Overview

Cassandra has multiple methods to backup and restore data depending on the scenario and the amount of data you wish to backup/restore.

This document will go over the simplest & most portable methodi (using the CQL COPY ... TO / COPY ... FROM CQL commands), but be aware that other methods (ie: sstableloader with nodetool snapshot + schema & token export/import or 3rd party ETL tools) may be necessary if your situation is more complex. Refer to the Apache Cassandra and DataStax documentation (https://docs.datastax.com/en/cassandra/3.0/cassandra/operations/migrating.html & https://web.archive.org/web/20161227010514/http://datascale.io/cloning-cassandra-clusters-fast-way/) for further details.

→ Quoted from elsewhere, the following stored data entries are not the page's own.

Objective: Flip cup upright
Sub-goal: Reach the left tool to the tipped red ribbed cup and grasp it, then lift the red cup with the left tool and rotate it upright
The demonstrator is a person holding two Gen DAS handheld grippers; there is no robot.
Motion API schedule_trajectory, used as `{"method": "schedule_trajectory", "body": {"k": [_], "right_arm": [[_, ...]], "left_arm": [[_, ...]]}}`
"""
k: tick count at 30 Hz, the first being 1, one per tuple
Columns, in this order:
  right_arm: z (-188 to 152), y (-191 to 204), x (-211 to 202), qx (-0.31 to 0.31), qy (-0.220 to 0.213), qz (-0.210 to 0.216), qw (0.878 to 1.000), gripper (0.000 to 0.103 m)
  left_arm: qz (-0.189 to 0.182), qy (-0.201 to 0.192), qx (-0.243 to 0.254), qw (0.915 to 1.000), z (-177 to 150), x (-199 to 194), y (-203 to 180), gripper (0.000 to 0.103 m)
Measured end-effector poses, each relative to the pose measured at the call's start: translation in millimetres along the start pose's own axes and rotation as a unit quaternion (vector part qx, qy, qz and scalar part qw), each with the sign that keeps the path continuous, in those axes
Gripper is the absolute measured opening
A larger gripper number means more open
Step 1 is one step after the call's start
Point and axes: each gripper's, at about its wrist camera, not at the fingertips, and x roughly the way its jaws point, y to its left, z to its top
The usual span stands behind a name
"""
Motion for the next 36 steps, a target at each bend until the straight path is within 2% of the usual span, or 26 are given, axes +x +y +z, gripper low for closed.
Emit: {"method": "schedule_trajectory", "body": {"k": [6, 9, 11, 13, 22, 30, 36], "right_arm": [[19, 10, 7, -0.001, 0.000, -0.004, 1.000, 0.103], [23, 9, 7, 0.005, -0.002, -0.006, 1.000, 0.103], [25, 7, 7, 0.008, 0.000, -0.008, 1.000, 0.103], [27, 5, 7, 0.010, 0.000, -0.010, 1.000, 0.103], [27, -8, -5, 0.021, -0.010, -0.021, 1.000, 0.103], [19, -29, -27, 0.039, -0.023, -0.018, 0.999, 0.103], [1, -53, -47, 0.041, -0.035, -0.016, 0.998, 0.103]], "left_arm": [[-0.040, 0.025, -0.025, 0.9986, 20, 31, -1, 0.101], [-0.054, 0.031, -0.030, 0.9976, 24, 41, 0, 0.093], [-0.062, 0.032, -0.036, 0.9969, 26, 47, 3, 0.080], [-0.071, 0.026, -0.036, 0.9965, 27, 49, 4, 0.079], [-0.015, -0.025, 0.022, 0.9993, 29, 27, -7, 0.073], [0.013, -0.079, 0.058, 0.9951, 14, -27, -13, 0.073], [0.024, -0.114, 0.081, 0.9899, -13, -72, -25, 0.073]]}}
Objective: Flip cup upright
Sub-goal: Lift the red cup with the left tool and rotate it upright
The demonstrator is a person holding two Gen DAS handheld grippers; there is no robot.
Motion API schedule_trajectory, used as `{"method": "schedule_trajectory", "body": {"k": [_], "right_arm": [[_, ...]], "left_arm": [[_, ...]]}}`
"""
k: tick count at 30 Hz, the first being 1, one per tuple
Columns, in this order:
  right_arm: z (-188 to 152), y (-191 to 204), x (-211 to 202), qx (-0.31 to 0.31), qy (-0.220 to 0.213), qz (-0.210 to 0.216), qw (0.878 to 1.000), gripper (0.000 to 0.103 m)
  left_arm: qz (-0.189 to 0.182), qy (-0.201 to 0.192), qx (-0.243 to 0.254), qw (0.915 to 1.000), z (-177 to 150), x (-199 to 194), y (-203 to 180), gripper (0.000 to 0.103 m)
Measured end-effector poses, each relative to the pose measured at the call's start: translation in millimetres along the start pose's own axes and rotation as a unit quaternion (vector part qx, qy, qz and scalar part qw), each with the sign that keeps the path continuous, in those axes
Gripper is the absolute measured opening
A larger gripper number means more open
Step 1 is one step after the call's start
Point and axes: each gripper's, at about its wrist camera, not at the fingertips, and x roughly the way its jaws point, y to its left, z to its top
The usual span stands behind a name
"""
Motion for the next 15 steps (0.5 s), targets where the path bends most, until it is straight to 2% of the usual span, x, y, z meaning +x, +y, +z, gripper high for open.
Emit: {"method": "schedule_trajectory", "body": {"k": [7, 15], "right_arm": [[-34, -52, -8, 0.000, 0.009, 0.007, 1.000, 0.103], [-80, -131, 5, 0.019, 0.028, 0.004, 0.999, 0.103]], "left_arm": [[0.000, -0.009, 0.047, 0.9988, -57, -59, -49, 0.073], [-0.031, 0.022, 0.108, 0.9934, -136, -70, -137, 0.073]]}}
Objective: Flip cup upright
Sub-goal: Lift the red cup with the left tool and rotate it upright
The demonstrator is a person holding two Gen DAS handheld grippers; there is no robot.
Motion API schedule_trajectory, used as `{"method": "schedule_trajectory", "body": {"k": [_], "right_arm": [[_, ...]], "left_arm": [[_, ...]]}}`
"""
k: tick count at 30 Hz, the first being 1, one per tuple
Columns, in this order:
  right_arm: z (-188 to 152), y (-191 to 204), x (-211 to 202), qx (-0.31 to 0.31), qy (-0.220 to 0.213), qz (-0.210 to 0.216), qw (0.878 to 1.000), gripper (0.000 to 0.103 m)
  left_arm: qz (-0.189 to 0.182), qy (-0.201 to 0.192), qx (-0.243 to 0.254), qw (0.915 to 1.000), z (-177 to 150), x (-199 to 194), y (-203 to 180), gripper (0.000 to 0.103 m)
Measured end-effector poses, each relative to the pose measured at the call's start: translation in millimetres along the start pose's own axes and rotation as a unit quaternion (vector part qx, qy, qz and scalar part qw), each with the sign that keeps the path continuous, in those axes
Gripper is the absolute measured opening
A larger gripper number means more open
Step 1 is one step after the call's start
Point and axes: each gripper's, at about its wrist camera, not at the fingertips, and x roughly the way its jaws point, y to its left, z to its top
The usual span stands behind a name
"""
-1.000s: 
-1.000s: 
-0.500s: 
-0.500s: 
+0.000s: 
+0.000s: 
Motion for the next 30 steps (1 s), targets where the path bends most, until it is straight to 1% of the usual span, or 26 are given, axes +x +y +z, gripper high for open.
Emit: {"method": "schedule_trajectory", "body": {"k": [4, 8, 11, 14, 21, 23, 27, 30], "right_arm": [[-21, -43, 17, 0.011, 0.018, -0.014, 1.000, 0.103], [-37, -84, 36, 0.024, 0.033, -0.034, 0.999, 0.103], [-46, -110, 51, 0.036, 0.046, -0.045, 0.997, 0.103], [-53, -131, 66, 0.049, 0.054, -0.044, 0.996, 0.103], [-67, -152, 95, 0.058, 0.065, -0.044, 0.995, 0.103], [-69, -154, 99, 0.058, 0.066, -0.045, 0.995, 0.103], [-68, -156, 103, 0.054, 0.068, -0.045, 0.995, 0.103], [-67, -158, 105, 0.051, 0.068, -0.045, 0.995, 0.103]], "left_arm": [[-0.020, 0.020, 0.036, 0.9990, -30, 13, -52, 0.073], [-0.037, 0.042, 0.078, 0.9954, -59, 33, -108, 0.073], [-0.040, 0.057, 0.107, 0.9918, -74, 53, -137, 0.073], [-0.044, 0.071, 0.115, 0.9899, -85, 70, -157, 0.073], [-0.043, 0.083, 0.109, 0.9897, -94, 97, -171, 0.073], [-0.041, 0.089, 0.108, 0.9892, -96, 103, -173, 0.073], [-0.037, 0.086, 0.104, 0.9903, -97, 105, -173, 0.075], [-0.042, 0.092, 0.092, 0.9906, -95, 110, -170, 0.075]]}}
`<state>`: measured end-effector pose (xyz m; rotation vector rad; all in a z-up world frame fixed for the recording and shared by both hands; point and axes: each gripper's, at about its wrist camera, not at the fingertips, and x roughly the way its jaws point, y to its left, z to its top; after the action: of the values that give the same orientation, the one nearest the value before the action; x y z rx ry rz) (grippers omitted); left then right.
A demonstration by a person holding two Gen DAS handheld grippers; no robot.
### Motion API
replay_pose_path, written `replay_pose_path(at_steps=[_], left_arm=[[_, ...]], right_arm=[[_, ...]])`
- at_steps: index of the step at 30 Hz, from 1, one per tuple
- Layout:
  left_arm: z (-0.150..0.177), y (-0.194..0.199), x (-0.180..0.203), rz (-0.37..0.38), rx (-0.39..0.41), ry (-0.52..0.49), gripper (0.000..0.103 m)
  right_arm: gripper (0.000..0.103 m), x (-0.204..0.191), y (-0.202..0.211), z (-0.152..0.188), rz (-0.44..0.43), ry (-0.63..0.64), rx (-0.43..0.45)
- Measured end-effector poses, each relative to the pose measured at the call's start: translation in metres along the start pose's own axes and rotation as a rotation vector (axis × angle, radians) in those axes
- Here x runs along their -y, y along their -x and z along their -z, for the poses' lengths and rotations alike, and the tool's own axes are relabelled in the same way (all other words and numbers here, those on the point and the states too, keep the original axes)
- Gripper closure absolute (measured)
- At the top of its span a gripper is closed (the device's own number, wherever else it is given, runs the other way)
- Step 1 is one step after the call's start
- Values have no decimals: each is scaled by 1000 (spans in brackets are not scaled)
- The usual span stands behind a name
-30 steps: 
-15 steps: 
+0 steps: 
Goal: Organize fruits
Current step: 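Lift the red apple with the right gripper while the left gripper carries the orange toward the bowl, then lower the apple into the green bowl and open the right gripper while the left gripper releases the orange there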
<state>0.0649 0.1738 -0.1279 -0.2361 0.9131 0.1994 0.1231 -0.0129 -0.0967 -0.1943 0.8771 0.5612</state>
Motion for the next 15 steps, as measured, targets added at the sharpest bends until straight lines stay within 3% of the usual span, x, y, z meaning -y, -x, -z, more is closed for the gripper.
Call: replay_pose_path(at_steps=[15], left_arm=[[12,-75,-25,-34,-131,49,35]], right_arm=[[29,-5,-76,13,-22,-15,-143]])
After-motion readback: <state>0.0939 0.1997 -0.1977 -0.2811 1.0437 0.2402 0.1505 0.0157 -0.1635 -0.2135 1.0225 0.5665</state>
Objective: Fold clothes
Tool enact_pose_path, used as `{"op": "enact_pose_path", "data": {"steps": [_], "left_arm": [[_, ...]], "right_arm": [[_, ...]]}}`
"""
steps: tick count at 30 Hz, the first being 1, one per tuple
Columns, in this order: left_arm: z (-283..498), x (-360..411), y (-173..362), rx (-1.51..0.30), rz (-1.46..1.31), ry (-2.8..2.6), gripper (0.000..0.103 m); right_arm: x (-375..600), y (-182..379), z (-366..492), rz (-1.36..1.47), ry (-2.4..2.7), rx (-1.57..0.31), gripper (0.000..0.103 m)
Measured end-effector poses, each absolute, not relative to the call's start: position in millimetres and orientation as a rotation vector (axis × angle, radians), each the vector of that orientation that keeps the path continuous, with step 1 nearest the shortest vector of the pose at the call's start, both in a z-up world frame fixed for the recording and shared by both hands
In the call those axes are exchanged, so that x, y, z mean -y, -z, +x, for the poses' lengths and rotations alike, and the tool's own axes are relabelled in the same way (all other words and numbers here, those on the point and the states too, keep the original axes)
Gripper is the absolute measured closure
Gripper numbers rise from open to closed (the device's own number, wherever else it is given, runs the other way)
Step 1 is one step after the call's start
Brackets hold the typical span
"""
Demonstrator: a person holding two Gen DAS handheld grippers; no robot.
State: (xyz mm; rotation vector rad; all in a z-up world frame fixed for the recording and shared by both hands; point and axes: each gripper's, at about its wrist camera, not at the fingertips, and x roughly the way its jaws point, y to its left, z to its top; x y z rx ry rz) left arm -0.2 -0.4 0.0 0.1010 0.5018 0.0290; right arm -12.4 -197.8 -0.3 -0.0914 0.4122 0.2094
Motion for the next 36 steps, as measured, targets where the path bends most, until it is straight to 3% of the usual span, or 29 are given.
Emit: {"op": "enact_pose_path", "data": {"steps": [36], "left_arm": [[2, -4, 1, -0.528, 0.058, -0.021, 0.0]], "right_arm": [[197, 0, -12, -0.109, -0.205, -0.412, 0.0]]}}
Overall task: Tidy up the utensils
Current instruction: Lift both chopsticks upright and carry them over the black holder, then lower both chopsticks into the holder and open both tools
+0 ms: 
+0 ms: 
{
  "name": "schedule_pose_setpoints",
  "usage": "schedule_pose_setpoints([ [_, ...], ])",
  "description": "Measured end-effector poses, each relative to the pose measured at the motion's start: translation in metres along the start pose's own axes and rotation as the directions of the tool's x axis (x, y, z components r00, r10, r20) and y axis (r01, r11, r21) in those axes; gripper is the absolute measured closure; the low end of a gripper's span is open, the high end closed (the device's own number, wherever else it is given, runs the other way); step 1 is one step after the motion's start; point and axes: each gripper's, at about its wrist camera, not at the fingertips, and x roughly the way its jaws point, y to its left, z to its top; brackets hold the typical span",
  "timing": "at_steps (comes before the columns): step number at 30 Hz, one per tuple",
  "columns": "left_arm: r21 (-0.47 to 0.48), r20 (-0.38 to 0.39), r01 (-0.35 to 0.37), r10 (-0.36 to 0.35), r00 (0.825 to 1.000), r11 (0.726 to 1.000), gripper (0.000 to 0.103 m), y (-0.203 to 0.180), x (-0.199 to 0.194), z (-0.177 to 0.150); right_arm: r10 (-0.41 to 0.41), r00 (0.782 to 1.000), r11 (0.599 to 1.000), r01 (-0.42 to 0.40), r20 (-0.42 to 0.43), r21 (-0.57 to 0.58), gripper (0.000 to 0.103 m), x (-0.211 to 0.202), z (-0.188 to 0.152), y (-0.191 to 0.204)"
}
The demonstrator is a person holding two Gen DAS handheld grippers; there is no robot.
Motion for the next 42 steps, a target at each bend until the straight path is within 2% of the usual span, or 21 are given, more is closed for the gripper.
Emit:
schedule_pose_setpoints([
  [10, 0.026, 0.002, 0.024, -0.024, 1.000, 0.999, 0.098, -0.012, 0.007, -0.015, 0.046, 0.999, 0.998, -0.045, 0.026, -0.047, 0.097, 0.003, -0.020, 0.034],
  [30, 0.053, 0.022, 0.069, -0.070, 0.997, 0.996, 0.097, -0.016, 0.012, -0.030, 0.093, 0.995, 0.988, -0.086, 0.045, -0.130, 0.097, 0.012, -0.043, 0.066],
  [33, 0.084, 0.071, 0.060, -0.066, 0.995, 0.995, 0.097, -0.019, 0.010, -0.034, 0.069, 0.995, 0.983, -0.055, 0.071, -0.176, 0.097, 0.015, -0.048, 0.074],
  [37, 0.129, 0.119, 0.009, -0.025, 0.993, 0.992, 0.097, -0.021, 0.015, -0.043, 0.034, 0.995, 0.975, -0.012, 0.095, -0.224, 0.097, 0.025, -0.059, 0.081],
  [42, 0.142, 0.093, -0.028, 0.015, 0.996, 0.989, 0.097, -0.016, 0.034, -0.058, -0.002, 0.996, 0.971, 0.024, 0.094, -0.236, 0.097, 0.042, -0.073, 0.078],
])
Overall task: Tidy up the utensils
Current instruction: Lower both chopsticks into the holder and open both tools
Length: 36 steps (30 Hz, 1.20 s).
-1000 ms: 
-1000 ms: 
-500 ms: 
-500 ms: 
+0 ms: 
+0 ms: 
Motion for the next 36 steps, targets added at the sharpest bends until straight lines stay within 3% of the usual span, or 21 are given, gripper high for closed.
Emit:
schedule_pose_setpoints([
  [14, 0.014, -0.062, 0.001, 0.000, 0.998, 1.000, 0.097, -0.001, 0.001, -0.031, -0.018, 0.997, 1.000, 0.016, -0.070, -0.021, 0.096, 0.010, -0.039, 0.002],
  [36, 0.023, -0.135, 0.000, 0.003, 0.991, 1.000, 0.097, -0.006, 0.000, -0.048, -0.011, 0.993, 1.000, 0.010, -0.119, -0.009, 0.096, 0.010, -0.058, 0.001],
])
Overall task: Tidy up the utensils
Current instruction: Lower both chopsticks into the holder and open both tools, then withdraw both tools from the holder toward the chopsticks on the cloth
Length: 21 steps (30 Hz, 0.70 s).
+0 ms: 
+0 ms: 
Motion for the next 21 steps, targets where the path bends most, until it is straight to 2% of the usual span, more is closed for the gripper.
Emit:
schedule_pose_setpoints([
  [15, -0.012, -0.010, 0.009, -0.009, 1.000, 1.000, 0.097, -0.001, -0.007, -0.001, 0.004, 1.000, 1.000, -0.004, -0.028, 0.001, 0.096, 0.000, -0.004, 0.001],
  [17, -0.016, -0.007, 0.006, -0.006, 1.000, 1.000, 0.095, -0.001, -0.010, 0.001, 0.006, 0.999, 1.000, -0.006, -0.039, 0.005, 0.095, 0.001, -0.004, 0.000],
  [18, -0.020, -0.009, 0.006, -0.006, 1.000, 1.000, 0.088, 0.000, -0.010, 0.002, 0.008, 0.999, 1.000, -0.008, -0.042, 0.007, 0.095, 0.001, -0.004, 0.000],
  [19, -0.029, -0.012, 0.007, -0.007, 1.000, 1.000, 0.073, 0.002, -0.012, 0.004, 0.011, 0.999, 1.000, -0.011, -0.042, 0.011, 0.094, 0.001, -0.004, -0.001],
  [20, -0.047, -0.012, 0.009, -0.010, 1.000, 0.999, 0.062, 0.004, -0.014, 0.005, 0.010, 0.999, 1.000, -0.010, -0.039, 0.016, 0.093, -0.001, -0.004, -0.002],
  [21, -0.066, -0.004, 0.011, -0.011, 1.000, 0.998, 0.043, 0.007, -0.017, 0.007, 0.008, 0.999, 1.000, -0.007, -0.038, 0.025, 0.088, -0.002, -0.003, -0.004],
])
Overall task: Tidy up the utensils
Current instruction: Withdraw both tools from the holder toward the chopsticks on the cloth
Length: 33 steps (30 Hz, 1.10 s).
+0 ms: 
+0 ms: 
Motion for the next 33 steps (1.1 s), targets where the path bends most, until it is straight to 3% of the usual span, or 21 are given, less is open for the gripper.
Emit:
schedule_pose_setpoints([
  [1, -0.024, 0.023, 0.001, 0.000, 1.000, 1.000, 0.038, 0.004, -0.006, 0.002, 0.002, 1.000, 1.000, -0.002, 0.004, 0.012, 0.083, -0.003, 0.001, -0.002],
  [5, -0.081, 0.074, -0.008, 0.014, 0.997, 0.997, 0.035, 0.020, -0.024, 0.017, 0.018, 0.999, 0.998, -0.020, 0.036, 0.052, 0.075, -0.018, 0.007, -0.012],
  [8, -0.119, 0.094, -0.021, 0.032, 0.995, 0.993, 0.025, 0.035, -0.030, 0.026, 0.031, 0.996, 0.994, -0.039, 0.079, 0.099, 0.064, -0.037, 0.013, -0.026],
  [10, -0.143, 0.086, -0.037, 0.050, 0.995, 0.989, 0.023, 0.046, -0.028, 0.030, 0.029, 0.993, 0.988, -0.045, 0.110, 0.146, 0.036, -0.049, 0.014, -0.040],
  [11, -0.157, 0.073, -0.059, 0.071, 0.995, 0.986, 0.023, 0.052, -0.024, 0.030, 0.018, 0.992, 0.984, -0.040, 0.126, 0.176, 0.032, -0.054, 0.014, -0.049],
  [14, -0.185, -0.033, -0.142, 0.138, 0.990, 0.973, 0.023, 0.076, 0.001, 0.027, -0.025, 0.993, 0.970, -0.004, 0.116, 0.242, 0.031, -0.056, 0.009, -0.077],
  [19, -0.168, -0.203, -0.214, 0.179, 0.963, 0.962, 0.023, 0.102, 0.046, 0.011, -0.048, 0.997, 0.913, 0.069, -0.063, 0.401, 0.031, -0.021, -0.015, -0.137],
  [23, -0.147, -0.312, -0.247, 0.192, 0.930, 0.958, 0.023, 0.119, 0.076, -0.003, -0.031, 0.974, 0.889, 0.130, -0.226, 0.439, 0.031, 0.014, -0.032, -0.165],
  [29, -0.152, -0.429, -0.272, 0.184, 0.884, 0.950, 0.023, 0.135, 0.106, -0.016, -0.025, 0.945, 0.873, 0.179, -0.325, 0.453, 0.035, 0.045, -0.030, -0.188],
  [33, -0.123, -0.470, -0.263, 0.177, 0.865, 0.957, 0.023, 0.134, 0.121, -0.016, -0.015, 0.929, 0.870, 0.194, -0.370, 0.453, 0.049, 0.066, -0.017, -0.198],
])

There are three main types of data that we need to be concerned about when backing up & restoring your database:

Schema: the schema is a description of what type(s) of data each table contains, think of it like column headers to table(s) of items
Data: this is actual application table data.
Metadata: this is supporting meta-data used by the database software, ex: node token assignments.

For the method we are discussing here, we only need to be concerned about the first two.

Backup

Schema

1. To backup the Syndeia Cloud database schema, run the following command to from the CLI: cqlsh -u <superuser> -e 'DESCRIBE KEYSPACE syndeia' <node_FQDN> > syndeia-cloud_v<version_#>_backup_schema.cql

where <superuser> is a Cassandra superuser account, <node_FQDN> is the node Fully Qualified Domain Name (ex: cassandra.mycompany.com), and <version_#> is the version of Syndeia Cloud. You will be prompted for your Cassandra password.

Data

2. To backup the Syndeia Cloud database data, run the below to export data from each respective syndeia keyspace table to the specified .CSV file, where <version_#> is the version of Syndeia Cloud.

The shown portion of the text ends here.